● **WORK TASK**:
Scan the records for "orange". Report each line that includes it.

[[ RECORDS TO USE, beginning ]]

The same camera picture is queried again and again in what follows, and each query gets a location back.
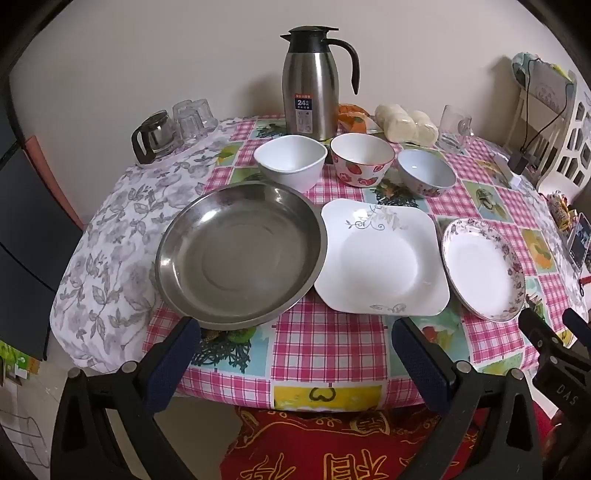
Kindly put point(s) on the white square floral plate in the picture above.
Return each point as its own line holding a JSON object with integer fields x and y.
{"x": 378, "y": 263}

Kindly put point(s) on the orange board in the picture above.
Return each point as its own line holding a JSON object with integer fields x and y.
{"x": 55, "y": 180}

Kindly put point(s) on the clear ribbed drinking glass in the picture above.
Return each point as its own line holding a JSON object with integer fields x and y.
{"x": 182, "y": 108}
{"x": 205, "y": 113}
{"x": 191, "y": 127}

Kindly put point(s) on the smartphone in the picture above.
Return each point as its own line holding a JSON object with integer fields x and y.
{"x": 579, "y": 242}

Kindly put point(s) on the white square bowl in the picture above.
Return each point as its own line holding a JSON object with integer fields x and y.
{"x": 288, "y": 161}

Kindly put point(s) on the large stainless steel plate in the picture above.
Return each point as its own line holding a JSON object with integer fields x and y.
{"x": 240, "y": 258}

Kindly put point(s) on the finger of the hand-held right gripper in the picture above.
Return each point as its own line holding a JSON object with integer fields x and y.
{"x": 538, "y": 334}
{"x": 579, "y": 330}

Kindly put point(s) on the orange snack packet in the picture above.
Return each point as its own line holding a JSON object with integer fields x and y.
{"x": 353, "y": 120}

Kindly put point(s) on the clear glass mug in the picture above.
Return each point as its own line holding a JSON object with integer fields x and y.
{"x": 452, "y": 129}

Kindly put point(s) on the bag of white steamed buns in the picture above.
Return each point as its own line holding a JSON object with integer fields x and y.
{"x": 406, "y": 122}

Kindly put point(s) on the strawberry print bowl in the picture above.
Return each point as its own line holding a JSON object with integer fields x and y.
{"x": 362, "y": 161}

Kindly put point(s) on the red patterned cushion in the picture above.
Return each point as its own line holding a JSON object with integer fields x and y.
{"x": 323, "y": 447}

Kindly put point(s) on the colourful snack packets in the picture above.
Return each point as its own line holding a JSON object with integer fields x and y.
{"x": 561, "y": 210}

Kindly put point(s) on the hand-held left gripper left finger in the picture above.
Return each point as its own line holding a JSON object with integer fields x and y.
{"x": 173, "y": 364}

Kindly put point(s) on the round pink floral rim plate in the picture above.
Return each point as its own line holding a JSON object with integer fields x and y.
{"x": 480, "y": 272}

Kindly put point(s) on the white cardboard box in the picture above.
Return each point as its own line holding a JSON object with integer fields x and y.
{"x": 547, "y": 85}

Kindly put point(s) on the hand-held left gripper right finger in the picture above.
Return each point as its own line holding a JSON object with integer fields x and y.
{"x": 420, "y": 364}

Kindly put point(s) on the stainless steel thermos jug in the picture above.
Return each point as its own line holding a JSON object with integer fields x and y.
{"x": 309, "y": 78}

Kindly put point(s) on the white power adapter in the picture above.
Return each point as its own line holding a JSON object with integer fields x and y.
{"x": 505, "y": 170}

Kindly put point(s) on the grey floral white cloth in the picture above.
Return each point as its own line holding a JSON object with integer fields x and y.
{"x": 111, "y": 258}

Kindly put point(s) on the dark blue cabinet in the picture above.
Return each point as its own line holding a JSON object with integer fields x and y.
{"x": 27, "y": 258}

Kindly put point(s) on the blue floral bowl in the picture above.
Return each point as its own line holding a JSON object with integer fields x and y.
{"x": 427, "y": 173}

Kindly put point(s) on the white openwork chair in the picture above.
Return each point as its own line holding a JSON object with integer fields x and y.
{"x": 570, "y": 147}

[[ RECORDS TO USE, end ]]

● **EXPECTED ANSWER**:
Kindly put point(s) on the orange board in the picture above.
Kindly put point(s) on the orange snack packet in the picture above.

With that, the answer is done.